Given information |
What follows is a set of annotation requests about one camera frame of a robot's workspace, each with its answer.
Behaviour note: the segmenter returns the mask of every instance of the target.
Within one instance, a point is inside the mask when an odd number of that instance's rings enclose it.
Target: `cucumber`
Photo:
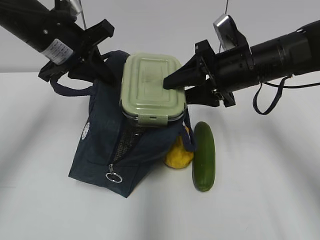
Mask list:
[[[211,128],[200,121],[194,128],[197,149],[192,163],[193,184],[200,192],[209,191],[216,177],[216,149]]]

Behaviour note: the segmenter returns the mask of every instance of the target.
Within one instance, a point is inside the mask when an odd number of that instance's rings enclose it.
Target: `bag handle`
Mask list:
[[[184,148],[188,152],[195,152],[197,149],[197,144],[195,140],[194,131],[191,128],[190,115],[188,109],[186,109],[185,112],[184,124],[189,129],[188,133],[186,128],[182,125],[182,129],[180,131]]]
[[[58,83],[58,79],[50,79],[50,84],[55,93],[64,96],[64,97],[82,97],[82,96],[91,96],[94,94],[94,89],[92,86],[89,86],[84,89],[73,89],[67,86],[63,86]]]

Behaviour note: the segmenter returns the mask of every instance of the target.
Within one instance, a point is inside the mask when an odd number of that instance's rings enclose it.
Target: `zipper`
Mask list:
[[[124,130],[125,125],[126,125],[125,122],[126,122],[126,119],[122,119],[121,124],[120,124],[120,128],[119,128],[119,133],[120,134],[118,135],[118,137],[116,139],[116,142],[115,142],[115,145],[113,147],[112,155],[110,156],[110,159],[112,159],[112,162],[109,164],[109,166],[113,165],[113,162],[115,161],[114,160],[115,159],[115,155],[117,153],[117,149],[118,149],[119,143],[120,143],[121,138],[123,136],[123,130]]]
[[[121,140],[123,138],[123,136],[127,133],[124,132],[124,130],[128,131],[128,129],[125,129],[125,127],[129,127],[129,124],[125,119],[122,121],[121,126],[120,126],[120,131],[122,132],[121,134],[119,134],[116,144],[113,148],[113,152],[111,155],[111,159],[113,159],[113,161],[109,164],[109,173],[107,173],[105,176],[108,180],[110,180],[113,183],[121,183],[123,181],[123,178],[116,172],[114,172],[114,165],[119,163],[121,160],[123,160],[128,154],[130,154],[132,152],[132,150],[136,147],[136,145],[138,144],[139,140],[135,141],[134,144],[129,146],[129,149],[120,157],[116,158],[116,154],[119,151],[119,146],[121,143]],[[141,131],[141,133],[135,133],[137,135],[138,138],[140,138],[144,133],[146,132],[145,128],[143,128],[143,130]]]

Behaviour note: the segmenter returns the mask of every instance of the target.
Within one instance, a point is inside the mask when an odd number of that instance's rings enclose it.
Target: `white table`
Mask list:
[[[268,116],[252,108],[256,90],[236,92],[235,107],[190,107],[215,137],[211,191],[195,190],[191,165],[160,165],[125,199],[68,178],[88,97],[58,96],[36,73],[0,74],[0,239],[320,239],[320,87],[286,90]],[[261,108],[274,93],[263,88]]]

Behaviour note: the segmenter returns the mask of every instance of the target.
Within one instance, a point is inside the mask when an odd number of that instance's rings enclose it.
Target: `green lunch box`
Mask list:
[[[173,56],[150,53],[130,55],[123,69],[120,105],[139,127],[167,126],[187,109],[185,89],[164,89],[164,78],[181,67]]]

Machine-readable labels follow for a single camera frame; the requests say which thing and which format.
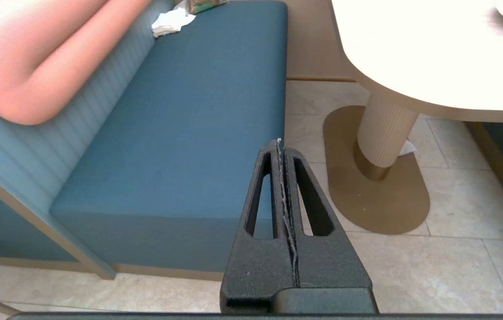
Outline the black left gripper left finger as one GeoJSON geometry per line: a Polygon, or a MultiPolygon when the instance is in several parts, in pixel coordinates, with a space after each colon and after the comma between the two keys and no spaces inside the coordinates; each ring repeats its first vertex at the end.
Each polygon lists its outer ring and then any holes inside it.
{"type": "Polygon", "coordinates": [[[275,295],[298,286],[297,248],[288,210],[286,169],[279,139],[258,153],[239,229],[220,288],[221,312],[271,312],[275,295]],[[272,238],[256,239],[260,193],[270,178],[272,238]]]}

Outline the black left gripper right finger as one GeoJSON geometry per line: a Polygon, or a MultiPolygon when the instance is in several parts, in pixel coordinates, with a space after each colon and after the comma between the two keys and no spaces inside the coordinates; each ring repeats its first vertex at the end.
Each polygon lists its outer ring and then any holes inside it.
{"type": "Polygon", "coordinates": [[[371,279],[306,158],[286,148],[285,164],[296,286],[281,291],[281,312],[377,314],[371,279]]]}

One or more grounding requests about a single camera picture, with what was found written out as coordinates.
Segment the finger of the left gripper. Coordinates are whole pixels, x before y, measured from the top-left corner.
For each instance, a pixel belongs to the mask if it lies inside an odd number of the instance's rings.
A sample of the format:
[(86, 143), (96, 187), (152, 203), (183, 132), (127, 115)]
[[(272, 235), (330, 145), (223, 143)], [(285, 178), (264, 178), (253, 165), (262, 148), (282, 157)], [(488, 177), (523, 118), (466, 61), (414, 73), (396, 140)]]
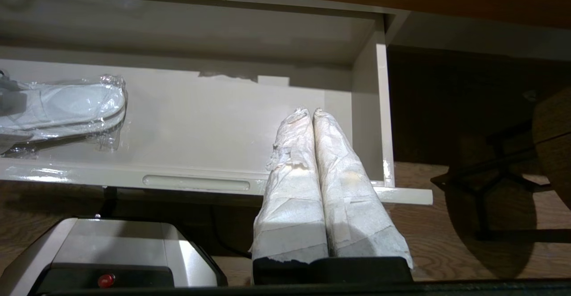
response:
[(2, 90), (0, 93), (0, 116), (21, 115), (27, 111), (28, 96), (24, 91)]
[(32, 137), (33, 133), (28, 132), (0, 132), (0, 154), (4, 154), (17, 143), (27, 142)]

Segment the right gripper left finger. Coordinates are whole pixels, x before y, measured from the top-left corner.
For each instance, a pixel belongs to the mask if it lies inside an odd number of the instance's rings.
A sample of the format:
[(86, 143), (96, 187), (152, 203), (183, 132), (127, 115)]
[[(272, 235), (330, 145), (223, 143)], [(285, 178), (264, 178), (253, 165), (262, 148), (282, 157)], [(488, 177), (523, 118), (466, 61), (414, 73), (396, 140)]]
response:
[(328, 257), (314, 128), (306, 108), (296, 109), (281, 122), (267, 169), (262, 207), (253, 225), (252, 259)]

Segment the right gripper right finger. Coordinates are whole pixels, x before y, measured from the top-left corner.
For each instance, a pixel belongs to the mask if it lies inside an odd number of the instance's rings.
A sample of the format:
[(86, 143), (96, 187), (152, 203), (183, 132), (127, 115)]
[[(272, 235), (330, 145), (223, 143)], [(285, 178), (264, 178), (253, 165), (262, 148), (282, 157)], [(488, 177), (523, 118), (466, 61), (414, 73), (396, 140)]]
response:
[(333, 115), (314, 112), (315, 156), (330, 253), (413, 259), (348, 138)]

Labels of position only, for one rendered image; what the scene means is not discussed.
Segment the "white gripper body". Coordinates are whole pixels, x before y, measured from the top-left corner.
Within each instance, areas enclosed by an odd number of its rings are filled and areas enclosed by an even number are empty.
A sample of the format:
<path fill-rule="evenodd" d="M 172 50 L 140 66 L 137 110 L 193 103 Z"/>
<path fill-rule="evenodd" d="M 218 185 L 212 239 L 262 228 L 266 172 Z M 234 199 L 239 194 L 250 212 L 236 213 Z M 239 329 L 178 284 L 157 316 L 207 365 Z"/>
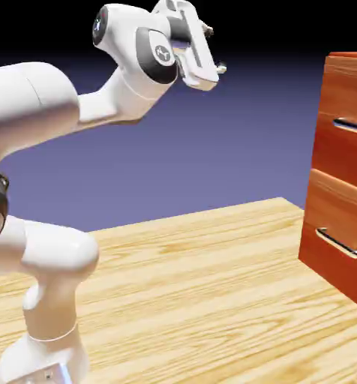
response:
<path fill-rule="evenodd" d="M 152 12 L 168 19 L 169 39 L 184 83 L 194 89 L 212 90 L 219 76 L 203 33 L 205 23 L 194 5 L 188 0 L 159 0 Z"/>

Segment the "red-brown wooden cabinet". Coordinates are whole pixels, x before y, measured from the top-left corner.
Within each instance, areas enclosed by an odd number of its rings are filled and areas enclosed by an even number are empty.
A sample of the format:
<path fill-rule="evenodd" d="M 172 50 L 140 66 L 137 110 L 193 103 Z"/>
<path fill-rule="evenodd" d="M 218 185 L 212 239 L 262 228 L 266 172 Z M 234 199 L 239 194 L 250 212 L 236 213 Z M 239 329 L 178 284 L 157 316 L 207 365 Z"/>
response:
<path fill-rule="evenodd" d="M 357 304 L 357 52 L 325 60 L 298 258 Z"/>

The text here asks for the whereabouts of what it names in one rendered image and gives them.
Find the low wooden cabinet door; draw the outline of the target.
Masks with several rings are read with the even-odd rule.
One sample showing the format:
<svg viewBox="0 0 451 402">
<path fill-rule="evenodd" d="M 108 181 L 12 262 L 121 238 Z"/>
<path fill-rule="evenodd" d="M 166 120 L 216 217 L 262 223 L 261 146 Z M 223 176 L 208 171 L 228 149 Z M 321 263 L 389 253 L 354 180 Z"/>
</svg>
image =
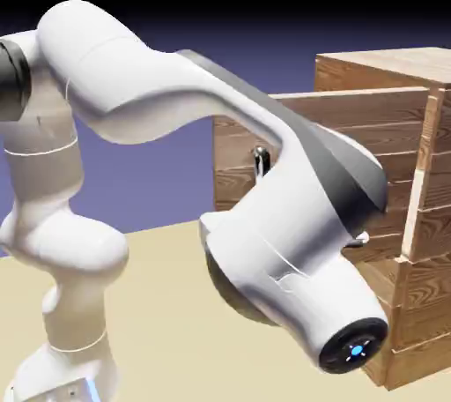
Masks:
<svg viewBox="0 0 451 402">
<path fill-rule="evenodd" d="M 395 327 L 384 383 L 389 391 L 451 368 L 451 253 L 396 262 Z"/>
</svg>

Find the light wooden cabinet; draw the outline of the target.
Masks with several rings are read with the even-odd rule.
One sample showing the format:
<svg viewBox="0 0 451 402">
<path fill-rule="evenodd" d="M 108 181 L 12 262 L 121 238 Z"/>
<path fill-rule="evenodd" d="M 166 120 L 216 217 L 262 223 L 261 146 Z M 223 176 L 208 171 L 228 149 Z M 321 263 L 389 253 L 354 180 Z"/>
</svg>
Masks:
<svg viewBox="0 0 451 402">
<path fill-rule="evenodd" d="M 451 253 L 451 49 L 400 48 L 319 54 L 318 91 L 422 87 L 428 92 L 417 165 L 396 257 L 359 261 L 357 267 L 388 312 L 390 334 L 382 352 L 366 364 L 375 384 L 385 385 L 395 327 L 392 302 L 398 263 Z"/>
</svg>

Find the wooden plank cabinet door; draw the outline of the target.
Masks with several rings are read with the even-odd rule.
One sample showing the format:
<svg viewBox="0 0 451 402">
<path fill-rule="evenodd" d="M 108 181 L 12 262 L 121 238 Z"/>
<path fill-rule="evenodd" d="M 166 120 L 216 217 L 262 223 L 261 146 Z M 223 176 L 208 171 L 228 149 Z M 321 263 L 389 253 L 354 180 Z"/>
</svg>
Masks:
<svg viewBox="0 0 451 402">
<path fill-rule="evenodd" d="M 417 165 L 428 92 L 422 87 L 279 94 L 277 101 L 310 121 L 337 130 L 371 151 L 388 178 L 388 212 L 367 228 L 369 243 L 345 249 L 353 263 L 396 257 L 401 252 L 410 190 Z M 214 205 L 234 206 L 254 185 L 253 149 L 277 149 L 228 117 L 213 119 Z"/>
</svg>

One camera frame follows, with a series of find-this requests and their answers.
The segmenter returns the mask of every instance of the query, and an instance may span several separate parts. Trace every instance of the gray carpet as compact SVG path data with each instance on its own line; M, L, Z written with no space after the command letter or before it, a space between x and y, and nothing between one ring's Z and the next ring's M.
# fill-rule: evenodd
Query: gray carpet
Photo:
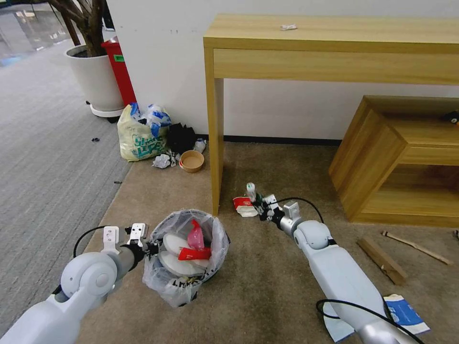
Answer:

Task item | Show every line in the records above that contains the word "GeoJSON".

Answer section |
Outline the black left gripper left finger as one GeoJSON geometry per line: a Polygon, or a MultiPolygon when the instance is in several parts, in pixel coordinates, with a space after each colon and after the comma between the two keys and no spaces inside the coordinates; each ring repeats its first vertex at the end.
Outline the black left gripper right finger as one GeoJSON geometry per line: a Polygon, or a MultiPolygon when the instance is in several parts, in pixel coordinates, with a space after each colon and after the comma between the two keys and no spaces inside the coordinates; each ring repeats its first vertex at the end.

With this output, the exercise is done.